▼

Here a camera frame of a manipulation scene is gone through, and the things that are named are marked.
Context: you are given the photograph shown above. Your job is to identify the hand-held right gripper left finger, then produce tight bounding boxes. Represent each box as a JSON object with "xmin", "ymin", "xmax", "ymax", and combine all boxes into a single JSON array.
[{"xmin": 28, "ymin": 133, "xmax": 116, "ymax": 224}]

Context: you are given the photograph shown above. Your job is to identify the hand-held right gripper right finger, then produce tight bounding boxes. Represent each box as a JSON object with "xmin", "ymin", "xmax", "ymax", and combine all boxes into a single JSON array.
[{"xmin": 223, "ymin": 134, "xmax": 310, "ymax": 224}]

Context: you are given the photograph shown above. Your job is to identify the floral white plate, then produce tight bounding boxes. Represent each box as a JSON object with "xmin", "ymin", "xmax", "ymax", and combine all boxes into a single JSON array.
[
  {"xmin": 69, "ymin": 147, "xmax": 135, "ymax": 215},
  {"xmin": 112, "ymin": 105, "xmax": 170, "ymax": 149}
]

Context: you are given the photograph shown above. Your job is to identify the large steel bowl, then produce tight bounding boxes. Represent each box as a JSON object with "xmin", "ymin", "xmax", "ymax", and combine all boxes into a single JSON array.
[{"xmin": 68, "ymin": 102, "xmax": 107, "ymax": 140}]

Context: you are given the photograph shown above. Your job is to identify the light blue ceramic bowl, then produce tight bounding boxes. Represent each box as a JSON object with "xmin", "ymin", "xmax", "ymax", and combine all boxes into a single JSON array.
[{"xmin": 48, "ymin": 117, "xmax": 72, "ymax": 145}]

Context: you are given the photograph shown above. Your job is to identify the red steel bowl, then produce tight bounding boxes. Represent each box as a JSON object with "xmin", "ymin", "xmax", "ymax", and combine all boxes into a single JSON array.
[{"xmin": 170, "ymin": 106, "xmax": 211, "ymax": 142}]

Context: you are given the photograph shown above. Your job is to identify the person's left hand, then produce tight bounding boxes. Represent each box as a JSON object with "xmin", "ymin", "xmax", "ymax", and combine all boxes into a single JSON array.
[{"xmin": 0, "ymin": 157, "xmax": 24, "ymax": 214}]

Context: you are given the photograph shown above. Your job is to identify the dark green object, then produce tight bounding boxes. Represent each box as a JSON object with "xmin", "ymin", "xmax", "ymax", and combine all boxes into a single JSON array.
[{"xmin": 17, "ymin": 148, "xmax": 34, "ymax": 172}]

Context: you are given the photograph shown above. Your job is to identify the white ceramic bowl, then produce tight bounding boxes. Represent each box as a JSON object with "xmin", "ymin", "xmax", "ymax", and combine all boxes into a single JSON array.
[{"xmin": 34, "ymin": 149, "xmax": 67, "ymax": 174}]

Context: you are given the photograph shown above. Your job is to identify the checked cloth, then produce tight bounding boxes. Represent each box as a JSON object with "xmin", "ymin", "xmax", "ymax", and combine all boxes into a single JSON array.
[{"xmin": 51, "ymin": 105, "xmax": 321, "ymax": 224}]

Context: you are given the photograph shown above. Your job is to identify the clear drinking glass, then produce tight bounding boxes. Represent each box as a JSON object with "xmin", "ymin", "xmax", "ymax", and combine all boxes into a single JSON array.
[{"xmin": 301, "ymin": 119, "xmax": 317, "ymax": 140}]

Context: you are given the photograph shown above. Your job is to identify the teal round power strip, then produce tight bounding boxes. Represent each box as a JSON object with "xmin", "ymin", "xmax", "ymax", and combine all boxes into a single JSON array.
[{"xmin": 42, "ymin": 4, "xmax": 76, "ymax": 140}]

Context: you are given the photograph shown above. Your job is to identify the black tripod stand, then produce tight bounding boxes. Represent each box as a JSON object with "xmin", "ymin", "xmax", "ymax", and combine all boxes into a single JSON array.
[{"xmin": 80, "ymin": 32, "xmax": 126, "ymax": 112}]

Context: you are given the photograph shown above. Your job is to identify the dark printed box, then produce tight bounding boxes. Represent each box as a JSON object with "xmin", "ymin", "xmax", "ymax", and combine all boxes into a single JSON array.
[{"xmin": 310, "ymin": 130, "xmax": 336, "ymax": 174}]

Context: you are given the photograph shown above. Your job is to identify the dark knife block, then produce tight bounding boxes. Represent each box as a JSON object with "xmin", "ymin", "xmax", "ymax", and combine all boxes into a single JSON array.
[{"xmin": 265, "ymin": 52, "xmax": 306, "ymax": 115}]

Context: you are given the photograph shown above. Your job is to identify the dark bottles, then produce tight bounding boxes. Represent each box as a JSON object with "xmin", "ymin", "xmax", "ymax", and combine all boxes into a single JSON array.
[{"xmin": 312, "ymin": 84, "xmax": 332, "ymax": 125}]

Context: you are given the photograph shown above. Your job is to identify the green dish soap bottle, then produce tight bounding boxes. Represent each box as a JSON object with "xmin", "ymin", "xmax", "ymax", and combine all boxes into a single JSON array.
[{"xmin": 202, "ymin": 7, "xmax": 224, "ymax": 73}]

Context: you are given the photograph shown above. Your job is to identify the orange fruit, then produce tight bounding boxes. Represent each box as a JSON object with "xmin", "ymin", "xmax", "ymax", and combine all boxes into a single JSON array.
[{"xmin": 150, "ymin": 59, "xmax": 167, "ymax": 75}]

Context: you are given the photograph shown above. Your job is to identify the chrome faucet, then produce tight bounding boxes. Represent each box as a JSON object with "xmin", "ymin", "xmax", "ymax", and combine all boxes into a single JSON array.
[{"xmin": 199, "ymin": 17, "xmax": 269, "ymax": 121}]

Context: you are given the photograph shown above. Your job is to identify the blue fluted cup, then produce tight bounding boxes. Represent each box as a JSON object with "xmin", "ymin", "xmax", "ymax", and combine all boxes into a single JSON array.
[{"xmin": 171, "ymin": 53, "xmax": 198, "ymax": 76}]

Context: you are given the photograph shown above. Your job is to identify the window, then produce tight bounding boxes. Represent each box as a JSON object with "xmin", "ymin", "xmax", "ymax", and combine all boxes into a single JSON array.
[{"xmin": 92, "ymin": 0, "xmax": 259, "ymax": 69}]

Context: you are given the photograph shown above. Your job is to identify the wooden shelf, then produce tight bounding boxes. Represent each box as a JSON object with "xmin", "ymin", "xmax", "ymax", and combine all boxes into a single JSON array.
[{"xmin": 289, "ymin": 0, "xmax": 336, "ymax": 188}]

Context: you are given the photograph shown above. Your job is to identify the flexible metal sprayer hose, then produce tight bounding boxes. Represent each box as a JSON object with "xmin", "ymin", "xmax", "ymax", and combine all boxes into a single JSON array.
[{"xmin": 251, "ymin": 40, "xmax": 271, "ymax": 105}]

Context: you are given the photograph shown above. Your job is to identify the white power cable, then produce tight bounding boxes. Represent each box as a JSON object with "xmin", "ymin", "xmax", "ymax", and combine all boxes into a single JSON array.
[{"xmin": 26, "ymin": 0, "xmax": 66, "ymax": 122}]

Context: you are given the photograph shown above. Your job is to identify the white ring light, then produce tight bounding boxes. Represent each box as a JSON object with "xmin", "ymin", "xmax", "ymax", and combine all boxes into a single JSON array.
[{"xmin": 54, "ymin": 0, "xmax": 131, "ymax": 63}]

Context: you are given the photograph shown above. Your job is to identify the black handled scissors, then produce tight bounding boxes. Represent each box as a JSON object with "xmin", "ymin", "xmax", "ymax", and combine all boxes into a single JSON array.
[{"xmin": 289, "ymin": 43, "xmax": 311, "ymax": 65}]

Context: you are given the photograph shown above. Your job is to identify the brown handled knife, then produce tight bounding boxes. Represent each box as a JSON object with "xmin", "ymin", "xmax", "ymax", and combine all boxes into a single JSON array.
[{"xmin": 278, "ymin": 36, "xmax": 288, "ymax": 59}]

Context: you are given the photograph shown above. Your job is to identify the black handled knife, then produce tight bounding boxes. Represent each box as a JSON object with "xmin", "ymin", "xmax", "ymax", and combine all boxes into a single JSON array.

▲

• [WHAT YOU WILL DO] Look above for the line with "the white ring", then copy it and each later line exactly, stopping at the last line of the records.

• [RESPONSE AREA]
Context: you are given the photograph shown above. Your job is to identify the white ring light, then produce tight bounding boxes. Represent each box as a JSON object with "xmin", "ymin", "xmax", "ymax", and combine all boxes into a single JSON array.
[{"xmin": 54, "ymin": 0, "xmax": 131, "ymax": 63}]

Context: you are given the photograph shown above. Your job is to identify the black handled scissors, then produce tight bounding boxes. Represent each box as a JSON object with "xmin", "ymin", "xmax", "ymax", and combine all boxes into a single JSON array.
[{"xmin": 289, "ymin": 43, "xmax": 311, "ymax": 65}]

Context: you are given the photograph shown above. Your job is to identify the brown handled knife, then produce tight bounding boxes. Represent each box as a JSON object with "xmin", "ymin", "xmax", "ymax", and combine all boxes into a single JSON array.
[{"xmin": 278, "ymin": 36, "xmax": 288, "ymax": 59}]

Context: you are given the photograph shown above. Your job is to identify the black handled knife, then produce tight bounding boxes. Represent each box as a JSON object with "xmin", "ymin", "xmax", "ymax", and combine all boxes into a single JSON array.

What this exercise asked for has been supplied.